“Cheer up, men! Be it a hangman’s noose, or a knife to our throats, we'll be the best dressed dead men this side of Splendour!”

Hurrahs and laughter filled the deck of the Fancy Lass, a twenty oar galley that skimmed through the water like a shark’s fin. Standing at the bow, Captain Lino stood proudly wearing a red cape made from the finest Cloutshire silk. “I tell you I’m ready for anything, but not as ready as Kasper. Look at him! He has on his red shirt and his brown pants!”

Another round of cheers filled the Captain’s ears. It had been a good day, a good haul. The largest cache of red-dyed Cloutshire silk finery they had ever seen, two barrels of honey-ginger, and a crate of horse brass. The whole crew got in on the action by picking out garments to wear while making their escape. A lanky fellow named Pilp chose a fetching ladies dress and declared himself the Fancy Lass mascot. 
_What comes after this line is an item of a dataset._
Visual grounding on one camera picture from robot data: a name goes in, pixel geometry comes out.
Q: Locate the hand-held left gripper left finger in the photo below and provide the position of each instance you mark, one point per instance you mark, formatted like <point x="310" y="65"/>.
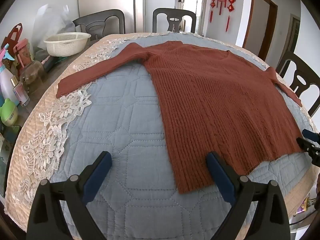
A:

It was honest mirth. Fleeting, but honest. The crew anxiously fingered the hilts of their weapons and shot nervous glances behind them. Another ship was running them down, privateers from the look of their colors. The chief point of Lino’s preoccupation wasn’t the other ship, however, it was the sails. The mainsail flapped and sputtered against a failing wind before finally falling limp and still. “Quick! To the oars, men! This might be our only chance!”

Captain Lino bolted towards the stern. The pursuing ship was larger by at least a deck, its sails wider, and though it had oars of its own they were not yet in use. Privateers stood at the bow nocking arrows at the behest of a giant man whose orders were audible all the way from the Fancy Lass’s poop deck. With a scowl on his face, Captain Lino dropped his britches, swept his cape to the side, and spun around to expose his buttocks.  


With his pale arse proudly bared, the Captain clenched his teeth tightly enough to cut through wood. Arrow shafts peppered the stern, spurring him to drop low and huddle himself against the poop deck railing. Arms covering his head, he waited for what felt like an eternity for the deadly rain to stop. When the last arrow found its mark just inches from his hiding spot, the Captain sprang right back to his feet and gave a shout. 

“Be sure to tell your mothers I’ll miss them, you cross-eyed bastards!”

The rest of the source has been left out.